Click to support Carson-Newman’s medical mission trips.

(April 23, 2015)— Nearly 20 Carson-Newman University students will go on a medical mission trip to Haiti to serve the underprivileged from May 8 to May 15. This marks the school’s seventh mission trip to Haiti.

Students on the trip will run medical clinics in four churches, a school and even a prison in Port au Prince. Associate Professor of Nursing and trip organizer Sue McBee says the mission trip changes students’ perception of the world.

“Many of our students don’t see the world outside of their own little communities. If they go out of the country, it’s probably sandy beaches, ritzy hotels and good food,” McBee says. “But they don’t see the culture of poverty and the vulnerable populations. They get a small piece of that in our nursing program locally at places like KARM, but that is a few hours of a clinical day. They never see the human condition that everybody needs to understand is out there.”

McBee says she strategically gives students clinical experience opportunities, which helps them gain confidence as they serve. Some advanced students even see their own patients.

“We want to see everybody we can, so we’ve got to use some of these students to do assessments and then that information goes to the nurse practitioner so they can actually do the treatment,” McBee says. “They get a lot of experience that’s very amenable to assessment skills, learning more about medication and the cultural aspects they learn are phenomenal.”

Junior pre-med student Kara Cabbage has been to Haiti with the group twice and will return this May. She says the clinical experience and communication skills she has gained on these trips are unparalleled.

“These trips help me to see what patient-physician interaction is like,” Cabbage says. “Just learning how to connect and interact with people who are quite different than I am is huge, and I feel like I’ve grown in that area. It definitely takes you out of your comfort zone because it’s unlike everything we have here.”

McBee says serving the underprivileged is vital whether at home or in the developing world, but serving in a country with such destitution and corruption is a humbling experience.

“I know the first time that I saw the ultimate poverty; I didn’t know how to function,” McBee said. “I came home and thought, ‘how do I sleep in a bed when I’ve been with families who sleep on the ground?’”

Students who take the trip are used to the holistic approach to wellness emphasized in Carson-Newman’s nursing program, but McBee says they experience it on a new level in Haiti, mixing medical healthcare with community.

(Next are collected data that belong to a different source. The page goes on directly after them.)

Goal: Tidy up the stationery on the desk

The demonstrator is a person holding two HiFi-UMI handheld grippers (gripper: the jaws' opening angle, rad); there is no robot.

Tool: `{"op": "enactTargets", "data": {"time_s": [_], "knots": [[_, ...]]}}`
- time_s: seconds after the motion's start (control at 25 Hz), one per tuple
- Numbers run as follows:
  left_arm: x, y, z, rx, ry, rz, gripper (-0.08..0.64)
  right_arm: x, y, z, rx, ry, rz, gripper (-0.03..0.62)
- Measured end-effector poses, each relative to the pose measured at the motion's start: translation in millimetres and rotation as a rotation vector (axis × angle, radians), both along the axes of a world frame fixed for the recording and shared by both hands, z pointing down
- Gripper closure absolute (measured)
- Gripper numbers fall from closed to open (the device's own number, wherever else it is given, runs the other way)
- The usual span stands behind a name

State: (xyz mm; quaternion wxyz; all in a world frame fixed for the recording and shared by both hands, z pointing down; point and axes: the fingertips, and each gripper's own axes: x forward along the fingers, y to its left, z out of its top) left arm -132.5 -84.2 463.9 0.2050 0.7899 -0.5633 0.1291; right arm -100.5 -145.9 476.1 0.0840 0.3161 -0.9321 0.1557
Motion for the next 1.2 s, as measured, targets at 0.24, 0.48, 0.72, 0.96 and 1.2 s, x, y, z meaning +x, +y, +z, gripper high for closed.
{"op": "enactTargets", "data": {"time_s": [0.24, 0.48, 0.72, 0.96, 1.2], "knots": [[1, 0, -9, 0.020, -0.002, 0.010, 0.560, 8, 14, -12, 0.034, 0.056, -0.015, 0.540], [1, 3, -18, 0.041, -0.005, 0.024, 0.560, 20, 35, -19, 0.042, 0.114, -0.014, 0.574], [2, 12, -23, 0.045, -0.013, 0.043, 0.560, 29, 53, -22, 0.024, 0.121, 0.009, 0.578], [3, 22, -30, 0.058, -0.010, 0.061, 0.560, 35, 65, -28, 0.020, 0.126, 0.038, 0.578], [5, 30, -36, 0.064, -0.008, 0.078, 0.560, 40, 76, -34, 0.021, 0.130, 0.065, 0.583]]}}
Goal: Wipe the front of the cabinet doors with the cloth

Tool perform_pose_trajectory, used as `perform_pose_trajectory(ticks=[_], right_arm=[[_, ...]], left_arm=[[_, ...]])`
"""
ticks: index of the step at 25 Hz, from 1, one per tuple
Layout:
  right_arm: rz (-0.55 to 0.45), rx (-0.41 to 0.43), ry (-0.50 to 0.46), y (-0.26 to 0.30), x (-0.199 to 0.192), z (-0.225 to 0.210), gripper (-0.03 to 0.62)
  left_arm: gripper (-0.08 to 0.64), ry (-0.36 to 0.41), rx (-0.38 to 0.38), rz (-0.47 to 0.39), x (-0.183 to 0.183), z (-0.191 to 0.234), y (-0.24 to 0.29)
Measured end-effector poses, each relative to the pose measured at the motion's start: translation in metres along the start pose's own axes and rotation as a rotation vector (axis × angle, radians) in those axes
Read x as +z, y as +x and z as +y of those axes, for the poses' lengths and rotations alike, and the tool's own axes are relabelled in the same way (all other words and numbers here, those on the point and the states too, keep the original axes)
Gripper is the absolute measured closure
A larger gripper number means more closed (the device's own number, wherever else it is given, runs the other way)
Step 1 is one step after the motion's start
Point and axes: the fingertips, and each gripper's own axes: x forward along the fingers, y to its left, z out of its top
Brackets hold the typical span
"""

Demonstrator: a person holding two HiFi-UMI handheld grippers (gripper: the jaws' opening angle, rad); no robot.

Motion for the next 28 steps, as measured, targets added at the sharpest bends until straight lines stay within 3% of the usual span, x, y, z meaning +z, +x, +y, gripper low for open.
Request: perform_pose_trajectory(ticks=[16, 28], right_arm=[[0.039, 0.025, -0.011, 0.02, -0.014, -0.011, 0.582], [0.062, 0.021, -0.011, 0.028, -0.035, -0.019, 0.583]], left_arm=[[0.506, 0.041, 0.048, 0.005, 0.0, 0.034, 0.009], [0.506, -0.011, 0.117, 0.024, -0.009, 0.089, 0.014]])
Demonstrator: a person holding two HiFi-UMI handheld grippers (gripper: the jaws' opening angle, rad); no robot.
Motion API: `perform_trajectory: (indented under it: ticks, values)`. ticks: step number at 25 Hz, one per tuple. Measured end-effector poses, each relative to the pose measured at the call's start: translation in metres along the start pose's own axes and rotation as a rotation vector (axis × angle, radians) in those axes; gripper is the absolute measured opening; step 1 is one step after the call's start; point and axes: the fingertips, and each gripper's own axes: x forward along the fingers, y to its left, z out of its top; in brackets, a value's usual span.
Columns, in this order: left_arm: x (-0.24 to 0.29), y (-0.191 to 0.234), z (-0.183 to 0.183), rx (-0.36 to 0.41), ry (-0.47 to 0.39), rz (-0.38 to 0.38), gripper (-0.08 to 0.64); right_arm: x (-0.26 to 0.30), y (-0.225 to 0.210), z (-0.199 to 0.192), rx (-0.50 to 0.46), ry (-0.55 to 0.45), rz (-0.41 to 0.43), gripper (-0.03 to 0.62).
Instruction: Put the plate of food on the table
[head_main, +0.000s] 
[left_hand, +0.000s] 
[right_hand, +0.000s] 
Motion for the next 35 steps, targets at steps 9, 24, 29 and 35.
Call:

“I think it makes Carson-Newman extremely valuable, especially from a faith-based perspective,” Cabbage says. “I’m sure other schools have either study abroad opportunities or take trips similar to this, but I think our trip stretches you universally. To go on these trips and see what God can do even in just a week definitely grows your faith.”

McBee says she hopes to grow the group’s mission outreach in Haiti, eventually opening the program up to other groups so they can provide continuing care and elevate the overall health of the people.

“I’ve been to so many medical missions where you just stick a Band-Aid on somebody and that’s pretty much all you do,” McBee said. “In Haiti we’re still putting Band-Aids on, but I’m hopeful because I know it’s possible, so we’ll keep working.”

Volunteers going to Haiti this year include students in nursing, family nurse practitioner, physical assistant and pre-med programs; faculty members, a minister; and volunteers from the God’s Planet for Haiti organization, the Ogle Foundation and Radio Bible Hour.